Sometimes it creeps up on you, sometimes it crashes into you, sometimes it consumes you, but frequently it seems, stress seems to be just around the next corner. My day is going smoothly, and then something ALWAYS happens to interrupt my “zen” flow.
Reality! You wake up late or you wake up too early. You forget your cell phone or you accidentally wash (and dry!) your cell phone (me with pregnant brain during my second pregnancy). You grocery shop and then leave the groceries at the store (my cousin and dear friend, right after the birth of her second child). You make up your child’s bed neatly and, in the meantime, he or she is hard at work sabotaging your latest manuscript (kids love laptops, especially mine!). You go to work to provide family financial stability, but in the end you have no time to spend with the family you are working so hard for.
Mothers, the original gurus of multi-tasking, can have a pretty long “stress” list. In fact, the more we multi-task, the more stressed and less efficient we become. (can I get an amen there?)
So this week, I will share “real time” stress relief secrets. This means I will offer up stress relief tips that work in real life – like the ones I use while I try to get my kids to nap so I can finish this blog or the ones I use when the kids spew their oatmeal at each other as I (try to) concentrate on answering work email – you know – that kind of “real time”.
Even now, as I work, I am listening to my oldest sing his own nonstop rendition (by request) of happy birthday to his brother (it’s not his birthday) while they “nap.” So here it goes….
7 Ways to Stop Mommy/Wife Stress In Its Tracks:
- Stressful Scenario: The kids are not listening to you (boy if I had a nickel for every time this happened).

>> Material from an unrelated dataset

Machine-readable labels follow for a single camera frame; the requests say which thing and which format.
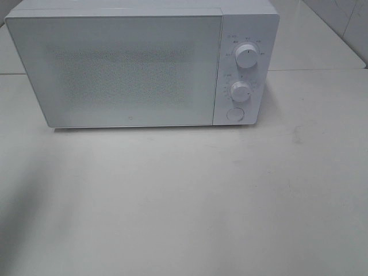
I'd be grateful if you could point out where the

- Solution: Whisper, don’t shout. I use to shout, but after a year of chronically losing my voice I learned something neat. When I spoke in a tone closer to a whisper than a shout, my kids listened more. Also, stick around until you get the results you are looking for. In yoga speak, this means helping a student align their pose, then not moving on to the next student until they have achieved the safe alignment you want. The same is true with children. To get them to nap, I hung around outside their bedroom door. (I recently moved them into a shared room, so bed time has gotten very interesting.) Each time I would hear little feet on the floor, I would open the door and calmly remind them to stay in their beds. I also tossed in a carrot – I told them “we will have more time for fun after their nap if they go to sleep now.” The results were profound.
- Benefit: You don’t have to get anymore headaches from listening to your head roar. You can prevent wrinkles from not having to twist up your face in exasperation all the time. Your posture will improve because you can take the time to bend down on one knee and explain to them why they are in trouble, instead of hunching over or throwing your head back to get your voice to travel the furthest distance at the loudest volume possible. Lastly, your shouts become more effective when they are truly needed (like a dangerous situation of running into traffic, etc.), They will be less likely to think you are “crying wolf” and will be much more receptive to you. I get lots more “I wuv you’s (I love you’s) from my kids for shouting less and speaking gently more.
- Scenario: Your husband is not listening to you. (hmm, another nickel anyone?)
- Solution: One of my biggest pet peeves is repeating myself. And, there is nothing worse than repeating yourself when no one is listening. So when this scenario arises, I remind myself that no one is a perfect listener. In addition, not many people digest information after they’ve only heard it once. (can anyone pass that physics or biology test after only reading the information once?) Remind yourself that everyone is fragile and you are not the center of the universe. Your husband is likely as stressed as you are. Ask him what he may need to get off his chest as well. The fact is, how well can you pay attention to details if you are already overwhelmed with information (aka hyper stimulated)? If these reminders do not work, send your partner an email or write a short letter. Consider it a “love letter”. A means for really slowing down to say what you mean. When is the last time you wrote one a love letter to your partner? Do it today. Lastly, try to avoid working out problems during chaotic times. I am not a procrastinator. In fact, I am the anti-thesis of a procrastinator. But for working on marital bliss with your partner, sometimes procrastination is a good thing. Instead of trying to work through a disagreement while the kids are also melting down, postpone it. The immediacy of what you disagreed over will subside. Let yourself mellow for a while (not steep!), and see if you can speak about it when the situation has calmed itself.
- Benefit: Improved communication, hands down. By far, the biggest troublemaker in a relationship is lack of or ineffective communication. Usually, it is because of anger or expectations. (i.e. You get angry because expectations were not met. For example, “I thought you were going to pick up the groceries. or I thought Friday was our date night? or I cannot believe you said that to me.”) Explain what you mean, without animosity or hidden agenda. If you cannot do it out loud, do it in writing. Many times, you can explain things better if you write them out first, and you are less likely to let anger dictate your speech.